Retail inflation in India breached the Reserve Bank of India’s tolerance band—between 2% to 6%—in January after staying below it for three months starting October.
Consumer Price Index inflation was at 6.52% in January 2023, compared to 5.72% in December, according to data released by the Ministry of Statistics and Programme Implementation on Monday. A Bloomberg poll of 35 economists had estimated CPI to come in at 6%.
Core inflation, on the other hand, stood at at 6.28% in January, compared to an Bloomberg estimate of 6.3%. The negative surprise on inflation was largely led by a rise in food prices.
Given that the CPI print is more than 50 basis points above the central bank’s tolerance range, it may very well lead to further tightening in monetary policy in April, according to economists. While observers had been speculating about a possible pause in rate hikes in April, the inflation data could also make it harder for the monetary policy committee to find comfort in their effort towards controlling inflation so far.
Here’s what economists made of January’s inflation print and its implications:
January’s CPI print essentially neutralises improvement seen in the CPI trajectory post the positive surprise in Nov 2022, when CPI inflation unexpectedly cooled to 5.9% year-on-year.
Except for fuel items, it is hard to find comfort in January’s inflation numbers even at a sub-component level. Inflation in non-perishable food items also rose to a nine-year high of 9.5% in January 2023. Continued rise in prices of spices, milk, cereals, and eggs is a matter of concern.

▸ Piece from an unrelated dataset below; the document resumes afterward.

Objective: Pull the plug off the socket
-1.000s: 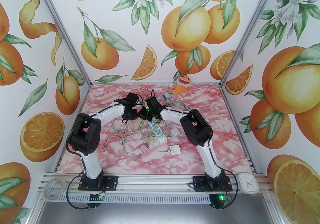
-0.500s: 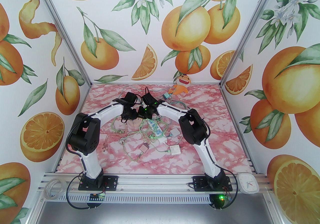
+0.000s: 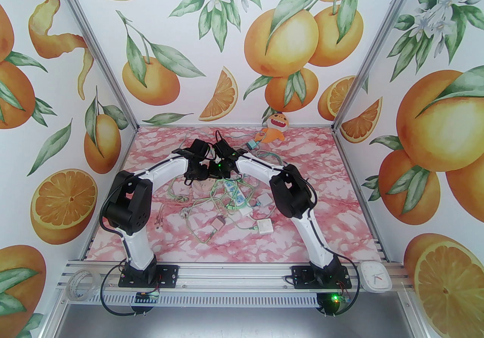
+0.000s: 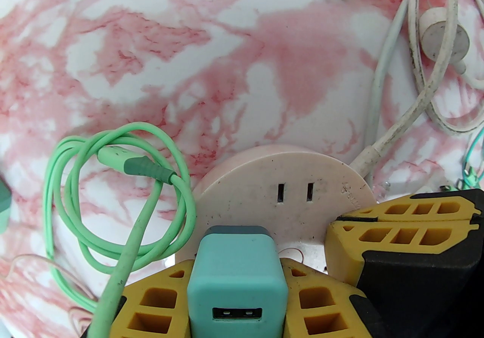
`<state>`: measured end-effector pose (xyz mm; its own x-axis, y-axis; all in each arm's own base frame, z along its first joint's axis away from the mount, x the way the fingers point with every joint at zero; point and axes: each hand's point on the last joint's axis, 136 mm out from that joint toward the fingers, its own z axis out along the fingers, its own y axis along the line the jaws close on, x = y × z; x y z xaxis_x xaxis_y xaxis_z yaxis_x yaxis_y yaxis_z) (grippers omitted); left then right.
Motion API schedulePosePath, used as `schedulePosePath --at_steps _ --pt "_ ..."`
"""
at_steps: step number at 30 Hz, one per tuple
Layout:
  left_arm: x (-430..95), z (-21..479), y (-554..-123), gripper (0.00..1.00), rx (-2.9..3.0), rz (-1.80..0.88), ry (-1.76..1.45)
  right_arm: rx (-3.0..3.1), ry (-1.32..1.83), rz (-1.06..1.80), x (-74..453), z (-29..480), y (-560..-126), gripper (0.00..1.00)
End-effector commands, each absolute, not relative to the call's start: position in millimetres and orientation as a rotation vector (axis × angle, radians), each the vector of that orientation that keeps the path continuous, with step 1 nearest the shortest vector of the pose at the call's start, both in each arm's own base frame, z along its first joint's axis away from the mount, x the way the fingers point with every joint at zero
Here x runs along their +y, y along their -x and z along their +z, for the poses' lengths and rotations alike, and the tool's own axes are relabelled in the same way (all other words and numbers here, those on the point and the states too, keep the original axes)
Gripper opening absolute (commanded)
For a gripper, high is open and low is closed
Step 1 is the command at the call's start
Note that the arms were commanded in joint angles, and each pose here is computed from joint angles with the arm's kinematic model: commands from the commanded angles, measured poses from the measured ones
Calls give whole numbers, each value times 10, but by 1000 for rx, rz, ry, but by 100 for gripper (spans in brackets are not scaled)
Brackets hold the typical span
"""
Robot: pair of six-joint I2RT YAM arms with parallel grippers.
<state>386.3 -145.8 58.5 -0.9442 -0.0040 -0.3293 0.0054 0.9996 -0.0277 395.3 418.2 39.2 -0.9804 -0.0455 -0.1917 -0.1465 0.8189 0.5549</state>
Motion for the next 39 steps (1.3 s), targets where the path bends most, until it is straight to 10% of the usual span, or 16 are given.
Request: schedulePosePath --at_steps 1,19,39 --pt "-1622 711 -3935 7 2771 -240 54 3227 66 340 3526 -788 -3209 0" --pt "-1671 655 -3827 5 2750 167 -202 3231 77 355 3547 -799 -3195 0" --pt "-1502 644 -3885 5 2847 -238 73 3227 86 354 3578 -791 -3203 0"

January’s inflation print was led a rise in prices for cereals and eggs while vegetable prices contracted. Rural core inflation continues to outpace urban core inflation. Economists at Kotak also noted that there seems to be an anomaly in the data for cereals, which if revised, would bring down headline CPI to 6.29%.
Kotak estimates that the RBI will pause hiking rates in April.
Bank of Baroda
Inflation is no longer limited to vegetables, but 6 out of 12 broad group of food and beverage items reported inflation above 6%. Even in February, price pressure exists for majority of vegetables such as garlic, ginger, potato and tomato which constitute major share of the vegetable basket.
Expect CPI to average around 6.5% in FY23 and 5.7% in FY24
Near-term pressures for headline inflation could arise from a sustained uptick in cereal prices. The risk of further rise in global commodity prices, uncertain foreign exchange markets, and sticky services inflation could keep the inflation trajectory elevated. Emkay is currently tracking February inflation at 6.3%.
The durable disinflationary trend looks to be elusive going ahead, with even global inflation not declining as smoothly as anticipated.
What turned the tide for food inflation in Jan-23 was the continuing rise in cereal prices apart from the higher inflation in almost all animal protein categories namely meat and fish, egg and milk products. The uncertainty regarding food prices is set to cloud the outlook on inflation going forward.